**About this task:** Skip the pictures and copy all the data that follows exactly.

**Data provided:**
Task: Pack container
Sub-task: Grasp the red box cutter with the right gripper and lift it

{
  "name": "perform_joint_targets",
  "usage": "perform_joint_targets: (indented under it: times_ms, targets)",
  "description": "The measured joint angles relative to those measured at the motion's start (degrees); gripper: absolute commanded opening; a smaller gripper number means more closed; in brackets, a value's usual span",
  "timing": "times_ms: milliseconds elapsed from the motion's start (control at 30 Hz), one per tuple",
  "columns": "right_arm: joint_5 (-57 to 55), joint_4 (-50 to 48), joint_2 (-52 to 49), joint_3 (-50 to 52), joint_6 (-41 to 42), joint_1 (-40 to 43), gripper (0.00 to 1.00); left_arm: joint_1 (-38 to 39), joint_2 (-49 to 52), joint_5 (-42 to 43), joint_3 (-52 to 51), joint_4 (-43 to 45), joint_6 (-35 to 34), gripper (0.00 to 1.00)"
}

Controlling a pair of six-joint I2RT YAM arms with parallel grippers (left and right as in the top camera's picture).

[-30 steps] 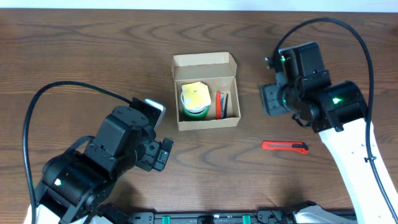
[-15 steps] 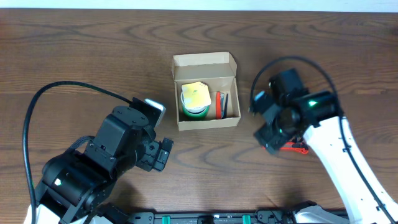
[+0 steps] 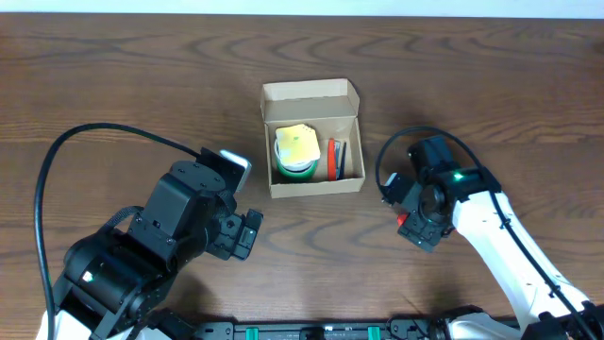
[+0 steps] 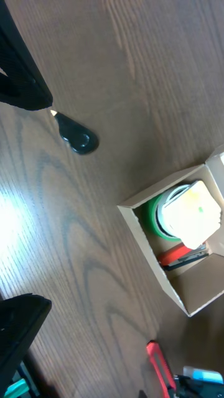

**Output below:**
Task: Pack container
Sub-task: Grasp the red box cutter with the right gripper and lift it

{
  "name": "perform_joint_targets",
  "usage": "perform_joint_targets: (indented under it: times_ms, targets)",
  "description": "The measured joint angles relative to those measured at the motion's start (degrees); gripper: absolute commanded opening; a smaller gripper number means more closed; in brackets, a value's usual span",
  "timing": "times_ms: milliseconds elapsed from the motion's start (control at 30 Hz), one per tuple",
  "columns": "right_arm: joint_5 (-57 to 55), joint_4 (-50 to 48), joint_2 (-52 to 49), joint_3 (-50 to 52), joint_6 (-41 to 42), joint_1 (-40 to 43), gripper (0.00 to 1.00); left_arm: joint_1 (-38 to 39), joint_2 (-49 to 52), joint_5 (-42 to 43), joint_3 (-52 to 51), joint_4 (-43 to 45), joint_6 (-35 to 34), gripper (0.00 to 1.00)"
}

Controlling a pair of six-joint I2RT YAM arms with parallel grippers (left and right as in the top camera's picture).

[-30 steps] 
[-15 steps] 
[+0 steps] 
[+0 steps] 

No further output is required here.